> Exercise
Reprint every entry, character for character.

> Input data
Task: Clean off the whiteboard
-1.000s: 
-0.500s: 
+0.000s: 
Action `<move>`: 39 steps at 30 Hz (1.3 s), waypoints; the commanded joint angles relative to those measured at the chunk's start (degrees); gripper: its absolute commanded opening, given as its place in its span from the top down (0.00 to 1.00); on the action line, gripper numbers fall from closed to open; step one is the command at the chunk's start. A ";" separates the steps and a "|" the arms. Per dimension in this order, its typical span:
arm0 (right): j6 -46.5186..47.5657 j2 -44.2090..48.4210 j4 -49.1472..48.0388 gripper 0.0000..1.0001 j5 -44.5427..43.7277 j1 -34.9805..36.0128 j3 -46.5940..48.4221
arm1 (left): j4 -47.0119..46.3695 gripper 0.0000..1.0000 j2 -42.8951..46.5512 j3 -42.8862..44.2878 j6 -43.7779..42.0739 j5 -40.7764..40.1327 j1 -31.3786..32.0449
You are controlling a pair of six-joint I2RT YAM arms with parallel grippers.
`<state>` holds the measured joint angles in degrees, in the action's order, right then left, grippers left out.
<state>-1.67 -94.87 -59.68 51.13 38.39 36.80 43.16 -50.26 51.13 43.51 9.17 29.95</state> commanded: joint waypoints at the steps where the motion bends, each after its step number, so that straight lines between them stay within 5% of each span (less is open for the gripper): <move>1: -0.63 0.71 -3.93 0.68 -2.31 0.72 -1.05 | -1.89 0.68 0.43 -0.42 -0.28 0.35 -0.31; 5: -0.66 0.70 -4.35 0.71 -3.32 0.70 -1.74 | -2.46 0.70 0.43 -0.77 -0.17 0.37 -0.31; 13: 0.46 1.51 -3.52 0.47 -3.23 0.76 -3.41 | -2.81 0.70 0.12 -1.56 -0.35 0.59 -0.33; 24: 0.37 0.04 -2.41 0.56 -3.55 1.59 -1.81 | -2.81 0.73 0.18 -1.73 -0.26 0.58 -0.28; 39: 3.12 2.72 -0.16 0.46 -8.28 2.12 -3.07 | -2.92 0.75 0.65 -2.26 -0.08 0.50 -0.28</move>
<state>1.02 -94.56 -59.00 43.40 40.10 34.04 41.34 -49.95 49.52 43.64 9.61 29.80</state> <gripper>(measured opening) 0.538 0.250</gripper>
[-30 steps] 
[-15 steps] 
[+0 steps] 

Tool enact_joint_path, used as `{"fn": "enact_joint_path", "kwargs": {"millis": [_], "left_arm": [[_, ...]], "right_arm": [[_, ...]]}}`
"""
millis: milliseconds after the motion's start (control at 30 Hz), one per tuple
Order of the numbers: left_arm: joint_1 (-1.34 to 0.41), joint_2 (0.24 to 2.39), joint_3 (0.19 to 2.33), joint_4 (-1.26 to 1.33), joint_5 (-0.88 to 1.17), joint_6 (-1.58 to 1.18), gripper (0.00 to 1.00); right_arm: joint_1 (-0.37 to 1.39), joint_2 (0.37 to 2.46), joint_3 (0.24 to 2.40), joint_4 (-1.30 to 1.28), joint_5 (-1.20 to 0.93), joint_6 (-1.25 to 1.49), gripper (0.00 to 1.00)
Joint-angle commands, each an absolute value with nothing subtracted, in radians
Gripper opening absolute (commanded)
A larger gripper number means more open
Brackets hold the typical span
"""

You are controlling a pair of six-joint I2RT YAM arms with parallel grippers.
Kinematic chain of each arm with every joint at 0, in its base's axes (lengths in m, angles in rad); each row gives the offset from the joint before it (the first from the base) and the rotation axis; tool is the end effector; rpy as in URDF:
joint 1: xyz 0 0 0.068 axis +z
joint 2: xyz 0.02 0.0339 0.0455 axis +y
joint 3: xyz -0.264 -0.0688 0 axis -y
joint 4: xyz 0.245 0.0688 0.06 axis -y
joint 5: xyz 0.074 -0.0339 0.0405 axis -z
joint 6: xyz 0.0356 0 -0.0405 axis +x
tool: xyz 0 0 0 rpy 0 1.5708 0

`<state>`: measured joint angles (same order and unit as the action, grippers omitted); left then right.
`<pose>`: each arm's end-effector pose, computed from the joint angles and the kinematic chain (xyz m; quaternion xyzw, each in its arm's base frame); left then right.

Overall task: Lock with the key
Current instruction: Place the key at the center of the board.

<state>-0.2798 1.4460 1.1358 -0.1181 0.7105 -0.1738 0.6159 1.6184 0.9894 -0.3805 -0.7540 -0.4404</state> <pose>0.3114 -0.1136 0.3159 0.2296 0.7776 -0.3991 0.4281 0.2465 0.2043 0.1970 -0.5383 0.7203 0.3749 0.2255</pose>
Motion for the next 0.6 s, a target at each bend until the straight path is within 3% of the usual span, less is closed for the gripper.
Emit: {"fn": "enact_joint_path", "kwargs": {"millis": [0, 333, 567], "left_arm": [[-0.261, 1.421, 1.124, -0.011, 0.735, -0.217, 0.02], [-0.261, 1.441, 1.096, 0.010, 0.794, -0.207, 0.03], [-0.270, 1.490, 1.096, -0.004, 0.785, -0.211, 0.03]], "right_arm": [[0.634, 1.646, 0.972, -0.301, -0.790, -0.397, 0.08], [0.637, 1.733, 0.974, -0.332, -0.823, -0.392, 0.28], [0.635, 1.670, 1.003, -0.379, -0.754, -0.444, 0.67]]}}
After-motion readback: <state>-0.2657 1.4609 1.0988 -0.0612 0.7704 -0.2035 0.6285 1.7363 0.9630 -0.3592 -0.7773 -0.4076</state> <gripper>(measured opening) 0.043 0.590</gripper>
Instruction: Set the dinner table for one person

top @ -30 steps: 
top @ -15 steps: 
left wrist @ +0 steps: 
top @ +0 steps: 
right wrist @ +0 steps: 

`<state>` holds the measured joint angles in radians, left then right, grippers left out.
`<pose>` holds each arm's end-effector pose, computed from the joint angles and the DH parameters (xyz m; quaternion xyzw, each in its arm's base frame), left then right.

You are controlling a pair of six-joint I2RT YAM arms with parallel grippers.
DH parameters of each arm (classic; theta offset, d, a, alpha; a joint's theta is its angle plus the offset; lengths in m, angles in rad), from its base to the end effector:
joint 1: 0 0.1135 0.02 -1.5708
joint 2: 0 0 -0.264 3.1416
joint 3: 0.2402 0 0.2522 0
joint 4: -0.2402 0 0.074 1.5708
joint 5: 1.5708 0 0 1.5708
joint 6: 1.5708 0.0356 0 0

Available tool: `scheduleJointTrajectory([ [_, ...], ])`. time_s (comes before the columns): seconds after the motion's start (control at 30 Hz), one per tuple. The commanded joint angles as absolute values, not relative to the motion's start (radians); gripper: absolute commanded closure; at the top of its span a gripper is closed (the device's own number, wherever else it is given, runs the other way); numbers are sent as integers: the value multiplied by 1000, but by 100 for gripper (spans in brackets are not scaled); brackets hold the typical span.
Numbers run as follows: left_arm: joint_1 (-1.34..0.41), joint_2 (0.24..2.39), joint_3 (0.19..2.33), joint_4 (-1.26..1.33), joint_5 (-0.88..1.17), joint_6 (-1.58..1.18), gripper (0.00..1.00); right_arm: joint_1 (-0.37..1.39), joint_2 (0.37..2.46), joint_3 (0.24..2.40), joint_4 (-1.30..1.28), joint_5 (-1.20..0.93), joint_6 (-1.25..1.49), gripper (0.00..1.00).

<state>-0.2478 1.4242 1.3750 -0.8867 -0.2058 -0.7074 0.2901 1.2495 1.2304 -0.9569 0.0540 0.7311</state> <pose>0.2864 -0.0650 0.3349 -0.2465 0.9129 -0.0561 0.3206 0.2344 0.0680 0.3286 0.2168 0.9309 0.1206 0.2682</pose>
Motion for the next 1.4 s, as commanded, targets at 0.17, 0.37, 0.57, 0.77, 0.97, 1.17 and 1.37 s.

> Answer area
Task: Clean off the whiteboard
-1.000s: 
-0.500s: 
+0.000s: 
Action `<move>`: 39 steps at 30 Hz (1.3 s), waypoints; the commanded joint angles relative to those measured at the chunk's start (degrees); gripper: its absolute commanded opening, given as its place in its span from the top down (0.00 to 1.00); on the action line, gripper numbers fall from closed to open; step one is the command at the chunk's start. A ";" separates the steps and a "|" the arms. Per dimension in this order, its typical span:
arm0 (right): j6 -46.5186..47.5657 j2 -44.2090..48.4210 j4 -49.1472..48.0388 gripper 0.0000..1.0001 j5 -44.5427..43.7277 j1 -34.9805..36.0128 j3 -46.5940..48.4221
arm1 (left): j4 -47.0119..46.3695 gripper 0.0000..1.0000 j2 -42.8951..46.5512 j3 -42.8862..44.2878 j6 -43.7779..42.0739 j5 -40.7764..40.1327 j1 -31.3786..32.0449
You are controlling a pair of six-joint I2RT YAM arms with parallel grippers.
`<state>` holds the measured joint angles in degrees, in the action's order, right then left, grippers left out.
<state>-1.67 -94.87 -59.68 51.13 38.39 36.80 43.16 -50.26 51.13 43.51 9.17 29.95</state> commanded: joint waypoints at the steps where the motion bends, each after its step number, so that straight lines between them stay within 5% of each span (less is open for the gripper): <move>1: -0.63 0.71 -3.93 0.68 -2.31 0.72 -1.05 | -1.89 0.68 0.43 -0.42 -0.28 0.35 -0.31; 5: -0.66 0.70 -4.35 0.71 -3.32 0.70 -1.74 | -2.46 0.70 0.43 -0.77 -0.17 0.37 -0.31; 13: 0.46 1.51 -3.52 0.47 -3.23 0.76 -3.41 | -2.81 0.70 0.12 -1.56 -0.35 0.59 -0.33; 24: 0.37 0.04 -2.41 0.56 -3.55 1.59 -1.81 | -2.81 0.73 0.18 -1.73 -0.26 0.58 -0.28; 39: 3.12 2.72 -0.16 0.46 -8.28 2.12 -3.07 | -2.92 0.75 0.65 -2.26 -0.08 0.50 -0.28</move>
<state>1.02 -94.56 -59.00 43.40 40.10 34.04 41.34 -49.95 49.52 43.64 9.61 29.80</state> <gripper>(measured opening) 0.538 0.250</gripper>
[-30 steps] 
[-15 steps] 
[+0 steps] 

Tool enact_joint_path, used as `{"fn": "enact_joint_path", "kwargs": {"millis": [_], "left_arm": [[_, ...]], "right_arm": [[_, ...]]}}`
"""
millis: milliseconds after the motion's start (control at 30 Hz), one per tuple
Order of the numbers: left_arm: joint_1 (-1.34 to 0.41), joint_2 (0.24 to 2.39), joint_3 (0.19 to 2.33), joint_4 (-1.26 to 1.33), joint_5 (-0.88 to 1.17), joint_6 (-1.58 to 1.18), gripper (0.00 to 1.00); right_arm: joint_1 (-0.37 to 1.39), joint_2 (0.37 to 2.46), joint_3 (0.24 to 2.40), joint_4 (-1.30 to 1.28), joint_5 (-1.20 to 0.93), joint_6 (-1.25 to 1.49), gripper (0.00 to 1.00)
Joint-angle commands, each an absolute value with nothing subtracted, in radians
Gripper opening absolute (commanded)
A larger gripper number means more open
Brackets hold the typical span
"""

You are controlling a pair of six-joint I2RT YAM arms with parallel grippers.
Kinematic chain of each arm with every joint at 0, in its base's axes (lengths in m, angles in rad); each row gives the offset from the joint before it (the first from the base) and the rotation axis; tool is the end effector; rpy as in URDF:
joint 1: xyz 0 0 0.068 axis +z
joint 2: xyz 0.02 0.0339 0.0455 axis +y
joint 3: xyz -0.264 -0.0688 0 axis -y
joint 4: xyz 0.245 0.0688 0.06 axis -y
joint 5: xyz 0.074 -0.0339 0.0405 axis -z
joint 6: xyz 0.0356 0 -0.0405 axis +x
tool: xyz 0 0 0 rpy 0 1.5708 0

`<state>`: measured joint angles (same order and unit as the action, grippers omitted); left then right.
`<pose>`: each arm's end-effector pose, computed from the joint angles and the kinematic chain (xyz m; quaternion xyzw, each in its arm's base frame); left then right.

Overall task: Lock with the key
Current instruction: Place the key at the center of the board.

<state>-0.2798 1.4460 1.1358 -0.1181 0.7105 -0.1738 0.6159 1.6184 0.9894 -0.3805 -0.7540 -0.4404</state> <pose>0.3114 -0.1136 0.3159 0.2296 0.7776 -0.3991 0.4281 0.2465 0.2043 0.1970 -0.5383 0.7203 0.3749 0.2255</pose>
Motion for the next 0.6 s, a target at each bend until the straight path is within 3% of the usual span, less is closed for the gripper.
Emit: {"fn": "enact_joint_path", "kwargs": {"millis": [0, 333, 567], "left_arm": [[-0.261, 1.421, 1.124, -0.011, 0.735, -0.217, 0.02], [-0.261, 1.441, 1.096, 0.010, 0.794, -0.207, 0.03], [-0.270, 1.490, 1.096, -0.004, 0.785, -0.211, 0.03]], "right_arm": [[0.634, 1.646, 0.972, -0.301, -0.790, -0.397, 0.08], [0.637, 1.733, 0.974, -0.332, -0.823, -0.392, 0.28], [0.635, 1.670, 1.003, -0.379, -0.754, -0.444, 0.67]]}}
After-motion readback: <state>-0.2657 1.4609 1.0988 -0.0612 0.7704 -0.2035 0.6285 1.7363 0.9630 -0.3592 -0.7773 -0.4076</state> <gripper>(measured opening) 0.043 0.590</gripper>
Instruction: Set the dinner table for one person

top @ -30 steps: 
top @ -15 steps: 
left wrist @ +0 steps: 
top @ +0 steps: 
right wrist @ +0 steps: 

`<state>` holds the measured joint angles in radians, left then right, grippers left out.
`<pose>` holds each arm's end-effector pose, computed from the joint angles and the DH parameters (xyz m; quaternion xyzw, each in its arm's base frame), left then right.

You are controlling a pair of six-joint I2RT YAM arms with parallel grippers.
DH parameters of each arm (classic; theta offset, d, a, alpha; a joint's theta is its angle plus the offset; lengths in m, angles in rad), from its base to the end effector:
joint 1: 0 0.1135 0.02 -1.5708
joint 2: 0 0 -0.264 3.1416
joint 3: 0.2402 0 0.2522 0
joint 4: -0.2402 0 0.074 1.5708
joint 5: 1.5708 0 0 1.5708
joint 6: 1.5708 0.0356 0 0

Available tool: `scheduleJointTrajectory([ [_, ...], ])`. time_s (comes before the columns): seconds after the motion's start (control at 30 Hz), one per tuple. The commanded joint angles as absolute values, not relative to the motion's start (radians); gripper: absolute commanded closure; at the top of its span a gripper is closed (the device's own number, wherever else it is given, runs the other way); numbers are sent as integers: the value multiplied by 1000, but by 100 for gripper (spans in brackets are not scaled); brackets hold the typical span.
Numbers run as follows: left_arm: joint_1 (-1.34..0.41), joint_2 (0.24..2.39), joint_3 (0.19..2.33), joint_4 (-1.26..1.33), joint_5 (-0.88..1.17), joint_6 (-1.58..1.18), gripper (0.00..1.00); right_arm: joint_1 (-0.37..1.39), joint_2 (0.37..2.46), joint_3 (0.24..2.40), joint_4 (-1.30..1.28), joint_5 (-1.20..0.93), joint_6 (-1.25..1.49), gripper (0.00..1.00).

<state>-0.2478 1.4242 1.3750 -0.8867 -0.2058 -0.7074 0.2901 1.2495 1.2304 -0.9569 0.0540 0.7311</state> <pose>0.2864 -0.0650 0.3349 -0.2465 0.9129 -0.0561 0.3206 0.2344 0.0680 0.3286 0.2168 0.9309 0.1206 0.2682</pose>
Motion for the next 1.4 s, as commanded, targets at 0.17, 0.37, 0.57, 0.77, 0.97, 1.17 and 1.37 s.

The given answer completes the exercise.